(Dataset excerpts)
============
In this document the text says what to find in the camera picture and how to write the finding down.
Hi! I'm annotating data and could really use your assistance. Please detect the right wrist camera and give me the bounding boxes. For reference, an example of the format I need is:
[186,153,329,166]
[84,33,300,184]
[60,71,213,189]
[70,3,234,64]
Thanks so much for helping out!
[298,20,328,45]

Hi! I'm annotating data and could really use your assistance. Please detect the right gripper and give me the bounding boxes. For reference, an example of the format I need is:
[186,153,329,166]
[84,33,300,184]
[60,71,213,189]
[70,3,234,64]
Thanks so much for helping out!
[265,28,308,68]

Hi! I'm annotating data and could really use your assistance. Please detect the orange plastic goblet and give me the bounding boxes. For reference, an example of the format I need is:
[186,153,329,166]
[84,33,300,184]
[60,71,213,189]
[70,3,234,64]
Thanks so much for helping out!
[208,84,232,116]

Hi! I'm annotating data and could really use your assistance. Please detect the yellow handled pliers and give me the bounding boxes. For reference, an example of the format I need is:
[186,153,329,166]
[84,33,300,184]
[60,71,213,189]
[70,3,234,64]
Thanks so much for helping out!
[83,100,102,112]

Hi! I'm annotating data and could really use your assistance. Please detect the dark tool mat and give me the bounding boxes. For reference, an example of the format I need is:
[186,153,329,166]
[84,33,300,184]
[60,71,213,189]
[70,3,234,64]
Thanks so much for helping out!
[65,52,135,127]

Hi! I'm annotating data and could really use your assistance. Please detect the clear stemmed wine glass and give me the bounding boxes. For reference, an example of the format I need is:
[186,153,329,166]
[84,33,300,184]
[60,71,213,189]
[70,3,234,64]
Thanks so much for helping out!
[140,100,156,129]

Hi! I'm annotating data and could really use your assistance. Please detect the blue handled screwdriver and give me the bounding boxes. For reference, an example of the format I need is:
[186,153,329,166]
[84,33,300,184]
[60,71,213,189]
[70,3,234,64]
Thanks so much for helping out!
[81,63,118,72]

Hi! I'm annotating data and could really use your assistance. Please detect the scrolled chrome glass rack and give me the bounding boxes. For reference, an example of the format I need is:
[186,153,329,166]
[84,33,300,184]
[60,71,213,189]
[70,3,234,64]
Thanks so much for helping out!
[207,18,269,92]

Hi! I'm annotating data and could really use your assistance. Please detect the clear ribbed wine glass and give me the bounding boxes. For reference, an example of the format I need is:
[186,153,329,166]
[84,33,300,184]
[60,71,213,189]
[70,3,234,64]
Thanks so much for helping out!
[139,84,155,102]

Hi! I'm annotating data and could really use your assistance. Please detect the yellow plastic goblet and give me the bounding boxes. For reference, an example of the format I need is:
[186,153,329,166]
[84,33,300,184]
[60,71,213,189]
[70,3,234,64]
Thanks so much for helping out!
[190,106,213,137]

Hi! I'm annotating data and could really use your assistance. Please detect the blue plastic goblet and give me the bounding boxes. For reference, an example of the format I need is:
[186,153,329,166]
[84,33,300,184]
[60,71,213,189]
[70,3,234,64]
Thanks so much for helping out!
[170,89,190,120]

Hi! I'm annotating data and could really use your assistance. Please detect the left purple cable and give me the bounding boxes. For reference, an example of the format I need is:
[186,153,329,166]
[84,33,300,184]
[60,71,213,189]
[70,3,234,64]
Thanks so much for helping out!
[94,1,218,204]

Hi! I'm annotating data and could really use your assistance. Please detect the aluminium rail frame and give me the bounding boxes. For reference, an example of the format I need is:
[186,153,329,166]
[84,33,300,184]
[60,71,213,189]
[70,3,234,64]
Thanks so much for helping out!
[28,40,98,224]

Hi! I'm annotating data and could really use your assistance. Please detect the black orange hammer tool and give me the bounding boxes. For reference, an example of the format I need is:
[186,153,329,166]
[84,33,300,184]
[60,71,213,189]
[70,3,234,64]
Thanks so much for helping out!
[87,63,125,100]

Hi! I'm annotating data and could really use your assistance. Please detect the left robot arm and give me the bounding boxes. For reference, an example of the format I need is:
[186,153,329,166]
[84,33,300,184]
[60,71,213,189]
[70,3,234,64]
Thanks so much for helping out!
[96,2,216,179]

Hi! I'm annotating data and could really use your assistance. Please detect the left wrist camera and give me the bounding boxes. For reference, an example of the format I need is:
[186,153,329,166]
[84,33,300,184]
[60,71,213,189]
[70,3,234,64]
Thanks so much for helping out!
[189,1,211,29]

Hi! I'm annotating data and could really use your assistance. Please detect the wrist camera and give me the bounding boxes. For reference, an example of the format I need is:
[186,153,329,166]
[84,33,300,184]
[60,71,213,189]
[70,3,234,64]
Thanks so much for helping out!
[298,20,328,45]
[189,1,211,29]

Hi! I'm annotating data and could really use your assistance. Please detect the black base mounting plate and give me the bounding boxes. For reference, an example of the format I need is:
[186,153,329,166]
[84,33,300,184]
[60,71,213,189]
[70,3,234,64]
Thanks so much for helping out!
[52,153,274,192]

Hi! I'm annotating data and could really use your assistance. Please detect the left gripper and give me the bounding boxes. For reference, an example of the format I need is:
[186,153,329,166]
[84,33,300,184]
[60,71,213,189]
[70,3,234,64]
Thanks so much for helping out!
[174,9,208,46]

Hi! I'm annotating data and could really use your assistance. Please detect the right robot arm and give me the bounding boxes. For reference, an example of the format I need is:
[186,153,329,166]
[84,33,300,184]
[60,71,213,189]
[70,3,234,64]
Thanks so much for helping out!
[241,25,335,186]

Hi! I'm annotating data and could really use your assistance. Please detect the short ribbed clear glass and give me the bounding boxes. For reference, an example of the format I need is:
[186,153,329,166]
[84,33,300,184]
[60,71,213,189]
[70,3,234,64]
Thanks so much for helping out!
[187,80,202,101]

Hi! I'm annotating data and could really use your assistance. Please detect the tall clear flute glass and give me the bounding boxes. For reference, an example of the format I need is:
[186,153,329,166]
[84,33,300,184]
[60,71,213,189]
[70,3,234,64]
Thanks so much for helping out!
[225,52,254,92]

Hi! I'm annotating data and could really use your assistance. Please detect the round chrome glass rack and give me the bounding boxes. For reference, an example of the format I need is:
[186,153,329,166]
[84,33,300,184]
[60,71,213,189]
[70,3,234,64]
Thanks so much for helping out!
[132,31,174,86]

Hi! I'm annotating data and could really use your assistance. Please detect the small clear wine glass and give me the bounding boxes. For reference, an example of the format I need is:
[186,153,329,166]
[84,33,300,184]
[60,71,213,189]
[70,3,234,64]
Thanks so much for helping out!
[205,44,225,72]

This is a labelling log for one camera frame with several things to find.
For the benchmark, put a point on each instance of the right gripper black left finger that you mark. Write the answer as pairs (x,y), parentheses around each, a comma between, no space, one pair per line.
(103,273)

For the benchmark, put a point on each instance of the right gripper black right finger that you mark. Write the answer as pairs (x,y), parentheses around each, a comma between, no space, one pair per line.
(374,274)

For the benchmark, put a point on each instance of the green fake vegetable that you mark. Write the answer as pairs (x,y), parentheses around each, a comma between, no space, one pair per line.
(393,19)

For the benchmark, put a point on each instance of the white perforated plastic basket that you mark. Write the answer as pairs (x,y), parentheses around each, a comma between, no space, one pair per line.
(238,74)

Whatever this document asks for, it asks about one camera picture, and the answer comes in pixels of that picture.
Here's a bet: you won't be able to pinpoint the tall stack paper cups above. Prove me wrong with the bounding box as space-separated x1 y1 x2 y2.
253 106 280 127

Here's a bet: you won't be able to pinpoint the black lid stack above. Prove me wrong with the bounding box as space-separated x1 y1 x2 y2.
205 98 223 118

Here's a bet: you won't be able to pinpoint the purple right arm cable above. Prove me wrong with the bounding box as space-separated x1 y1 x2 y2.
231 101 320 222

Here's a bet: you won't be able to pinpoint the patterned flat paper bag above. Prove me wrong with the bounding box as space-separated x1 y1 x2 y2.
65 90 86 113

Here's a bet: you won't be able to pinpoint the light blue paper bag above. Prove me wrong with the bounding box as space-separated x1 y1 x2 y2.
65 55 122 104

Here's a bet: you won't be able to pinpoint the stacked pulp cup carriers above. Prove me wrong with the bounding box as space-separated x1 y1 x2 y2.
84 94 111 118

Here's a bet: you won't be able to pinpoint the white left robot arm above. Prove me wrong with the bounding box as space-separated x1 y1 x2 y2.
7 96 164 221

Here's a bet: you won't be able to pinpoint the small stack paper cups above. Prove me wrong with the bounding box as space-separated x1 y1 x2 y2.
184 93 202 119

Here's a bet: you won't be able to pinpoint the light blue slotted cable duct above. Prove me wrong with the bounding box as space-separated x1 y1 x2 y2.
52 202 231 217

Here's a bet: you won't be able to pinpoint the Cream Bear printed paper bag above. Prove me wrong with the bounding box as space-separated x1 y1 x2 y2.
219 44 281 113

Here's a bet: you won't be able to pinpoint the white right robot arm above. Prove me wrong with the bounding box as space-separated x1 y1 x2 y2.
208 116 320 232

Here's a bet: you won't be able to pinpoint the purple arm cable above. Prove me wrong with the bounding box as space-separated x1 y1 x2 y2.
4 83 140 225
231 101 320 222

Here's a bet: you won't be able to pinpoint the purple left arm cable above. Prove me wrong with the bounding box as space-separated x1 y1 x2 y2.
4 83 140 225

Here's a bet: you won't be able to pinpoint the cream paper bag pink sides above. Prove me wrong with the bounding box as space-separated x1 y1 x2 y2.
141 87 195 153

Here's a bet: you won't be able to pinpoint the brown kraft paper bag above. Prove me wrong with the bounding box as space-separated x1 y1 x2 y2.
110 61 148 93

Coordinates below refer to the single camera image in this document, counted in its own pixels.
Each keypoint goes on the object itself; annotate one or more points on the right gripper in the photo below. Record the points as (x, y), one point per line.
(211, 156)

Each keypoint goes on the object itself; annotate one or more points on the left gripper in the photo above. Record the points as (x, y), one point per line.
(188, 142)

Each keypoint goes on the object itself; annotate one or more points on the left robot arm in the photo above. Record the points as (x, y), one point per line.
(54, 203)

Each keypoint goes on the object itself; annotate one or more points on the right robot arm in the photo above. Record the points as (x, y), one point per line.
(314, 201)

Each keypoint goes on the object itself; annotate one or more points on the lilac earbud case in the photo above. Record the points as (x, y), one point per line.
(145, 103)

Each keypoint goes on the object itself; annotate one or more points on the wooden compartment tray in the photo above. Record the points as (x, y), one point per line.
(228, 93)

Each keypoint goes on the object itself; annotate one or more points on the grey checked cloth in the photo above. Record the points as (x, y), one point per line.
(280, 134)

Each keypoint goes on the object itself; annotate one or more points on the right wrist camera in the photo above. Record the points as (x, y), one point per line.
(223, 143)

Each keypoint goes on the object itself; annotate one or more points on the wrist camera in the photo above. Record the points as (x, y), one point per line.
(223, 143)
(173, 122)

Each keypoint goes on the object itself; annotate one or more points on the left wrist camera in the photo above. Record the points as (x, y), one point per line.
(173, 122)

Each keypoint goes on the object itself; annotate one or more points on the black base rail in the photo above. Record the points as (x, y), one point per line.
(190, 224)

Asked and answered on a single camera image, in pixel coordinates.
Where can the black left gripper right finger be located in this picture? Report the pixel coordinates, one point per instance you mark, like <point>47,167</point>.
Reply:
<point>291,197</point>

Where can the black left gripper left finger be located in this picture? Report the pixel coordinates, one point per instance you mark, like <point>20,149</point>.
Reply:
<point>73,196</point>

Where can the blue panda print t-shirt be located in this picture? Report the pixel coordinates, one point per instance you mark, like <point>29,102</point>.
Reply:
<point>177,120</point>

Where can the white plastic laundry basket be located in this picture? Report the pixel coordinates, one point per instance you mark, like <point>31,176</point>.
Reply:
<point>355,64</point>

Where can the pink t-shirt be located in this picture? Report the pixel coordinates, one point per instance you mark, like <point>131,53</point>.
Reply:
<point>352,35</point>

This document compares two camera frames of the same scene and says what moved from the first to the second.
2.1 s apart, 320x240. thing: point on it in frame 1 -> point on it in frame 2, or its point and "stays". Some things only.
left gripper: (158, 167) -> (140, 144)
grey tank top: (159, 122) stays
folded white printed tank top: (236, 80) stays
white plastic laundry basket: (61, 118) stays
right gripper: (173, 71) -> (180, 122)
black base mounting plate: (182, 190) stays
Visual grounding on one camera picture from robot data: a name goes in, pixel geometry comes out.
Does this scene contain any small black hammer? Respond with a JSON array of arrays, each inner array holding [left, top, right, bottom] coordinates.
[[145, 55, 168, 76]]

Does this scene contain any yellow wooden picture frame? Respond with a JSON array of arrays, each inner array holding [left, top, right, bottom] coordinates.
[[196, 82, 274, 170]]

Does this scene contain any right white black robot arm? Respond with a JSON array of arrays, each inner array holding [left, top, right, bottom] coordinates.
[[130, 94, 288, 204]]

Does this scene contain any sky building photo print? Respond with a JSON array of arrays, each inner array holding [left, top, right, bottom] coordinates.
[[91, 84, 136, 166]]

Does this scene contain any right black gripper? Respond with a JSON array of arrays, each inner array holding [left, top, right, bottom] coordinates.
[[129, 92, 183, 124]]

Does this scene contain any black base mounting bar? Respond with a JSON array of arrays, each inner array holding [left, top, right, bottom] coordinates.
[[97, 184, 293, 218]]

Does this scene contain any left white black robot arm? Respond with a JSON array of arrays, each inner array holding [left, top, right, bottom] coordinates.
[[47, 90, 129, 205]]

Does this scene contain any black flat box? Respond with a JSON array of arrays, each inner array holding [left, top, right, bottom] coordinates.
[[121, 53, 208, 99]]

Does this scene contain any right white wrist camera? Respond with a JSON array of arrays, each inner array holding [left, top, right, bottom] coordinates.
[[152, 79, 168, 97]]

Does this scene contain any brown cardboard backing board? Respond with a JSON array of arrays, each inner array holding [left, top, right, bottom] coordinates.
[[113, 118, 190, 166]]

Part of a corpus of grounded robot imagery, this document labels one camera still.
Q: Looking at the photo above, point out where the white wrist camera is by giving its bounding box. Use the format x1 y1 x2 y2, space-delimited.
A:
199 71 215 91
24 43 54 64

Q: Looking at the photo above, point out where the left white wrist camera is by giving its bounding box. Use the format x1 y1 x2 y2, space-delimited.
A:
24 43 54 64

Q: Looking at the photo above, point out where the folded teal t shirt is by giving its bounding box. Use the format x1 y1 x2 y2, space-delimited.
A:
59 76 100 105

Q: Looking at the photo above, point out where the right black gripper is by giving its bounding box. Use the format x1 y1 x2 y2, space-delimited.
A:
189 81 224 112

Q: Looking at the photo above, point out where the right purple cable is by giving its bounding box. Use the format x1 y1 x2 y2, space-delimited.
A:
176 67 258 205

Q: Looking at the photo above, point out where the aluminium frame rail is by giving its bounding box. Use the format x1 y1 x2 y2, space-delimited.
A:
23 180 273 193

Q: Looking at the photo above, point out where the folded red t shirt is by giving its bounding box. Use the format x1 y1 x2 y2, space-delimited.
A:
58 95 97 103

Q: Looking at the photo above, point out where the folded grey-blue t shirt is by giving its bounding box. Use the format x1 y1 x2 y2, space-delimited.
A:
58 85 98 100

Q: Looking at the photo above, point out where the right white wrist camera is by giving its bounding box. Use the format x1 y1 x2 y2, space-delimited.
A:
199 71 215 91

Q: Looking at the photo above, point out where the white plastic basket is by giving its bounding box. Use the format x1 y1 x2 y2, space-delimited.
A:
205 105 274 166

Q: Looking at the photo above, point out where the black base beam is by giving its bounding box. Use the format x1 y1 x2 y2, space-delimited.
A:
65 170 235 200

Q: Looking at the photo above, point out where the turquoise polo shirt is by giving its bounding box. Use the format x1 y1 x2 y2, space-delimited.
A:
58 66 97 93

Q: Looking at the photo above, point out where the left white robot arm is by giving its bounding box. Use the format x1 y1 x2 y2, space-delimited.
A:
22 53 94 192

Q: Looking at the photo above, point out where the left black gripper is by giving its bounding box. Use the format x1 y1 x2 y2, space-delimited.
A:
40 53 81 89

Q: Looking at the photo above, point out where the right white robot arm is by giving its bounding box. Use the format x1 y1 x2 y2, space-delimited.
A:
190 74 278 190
============
In the records above, collect each line with "find".

In this document the text says what to find in the camera picture and how to write the finding down.
This is a labelling log for one camera frame with several things to find.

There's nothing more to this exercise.